== Segment start ==
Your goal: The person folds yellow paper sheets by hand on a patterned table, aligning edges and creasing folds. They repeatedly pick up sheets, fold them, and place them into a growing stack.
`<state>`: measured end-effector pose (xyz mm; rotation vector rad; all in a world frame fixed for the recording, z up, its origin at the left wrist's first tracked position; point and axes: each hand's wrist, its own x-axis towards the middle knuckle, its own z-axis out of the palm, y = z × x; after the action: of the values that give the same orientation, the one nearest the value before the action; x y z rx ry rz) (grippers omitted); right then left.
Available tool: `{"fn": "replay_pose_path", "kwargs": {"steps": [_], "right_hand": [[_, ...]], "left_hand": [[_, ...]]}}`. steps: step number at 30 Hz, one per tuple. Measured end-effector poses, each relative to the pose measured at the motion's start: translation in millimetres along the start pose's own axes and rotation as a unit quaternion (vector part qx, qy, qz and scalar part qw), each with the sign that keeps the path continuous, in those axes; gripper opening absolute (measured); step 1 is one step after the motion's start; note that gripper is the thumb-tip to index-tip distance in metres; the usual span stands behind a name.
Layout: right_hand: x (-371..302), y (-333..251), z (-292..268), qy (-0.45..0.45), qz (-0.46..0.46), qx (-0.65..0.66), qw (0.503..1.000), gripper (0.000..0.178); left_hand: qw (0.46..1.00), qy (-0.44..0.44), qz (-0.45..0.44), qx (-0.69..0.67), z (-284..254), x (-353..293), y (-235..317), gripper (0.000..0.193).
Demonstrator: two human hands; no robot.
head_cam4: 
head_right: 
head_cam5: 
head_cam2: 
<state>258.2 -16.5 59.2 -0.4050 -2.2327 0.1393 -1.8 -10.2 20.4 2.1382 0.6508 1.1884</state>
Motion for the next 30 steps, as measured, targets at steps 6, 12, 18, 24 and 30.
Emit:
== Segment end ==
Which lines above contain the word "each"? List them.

◆ Answer section:
`<state>`: measured end-effector pose (xyz mm; rotation vector rad; all in a world frame fixed for the recording, z up, its origin at the left wrist's first tracked position; point and axes: each hand's wrist, its own x-axis towards the middle knuckle, its own z-axis out of the palm, y = z × x; after the action: of the values that give the same orientation, the one nearest the value before the action; x y z rx ry rz) (grippers omitted); right then left.
Available tool: `{"fn": "replay_pose_path", "kwargs": {"steps": [_], "right_hand": [[_, ...]], "left_hand": [[_, ...]]}}`. steps: step number at 30 Hz, one per tuple. Measured end-effector poses, each relative to the pose measured at the motion's start: translation in millimetres along the start pose's own axes and rotation as a unit quaternion (vector part qx, qy, qz and scalar part qw), each with the sign that keeps the path continuous, in those axes; gripper opening absolute (measured); step 1 is one step after the motion's start; note that gripper is the thumb-tip to index-tip distance in metres; the usual span stands behind a name.

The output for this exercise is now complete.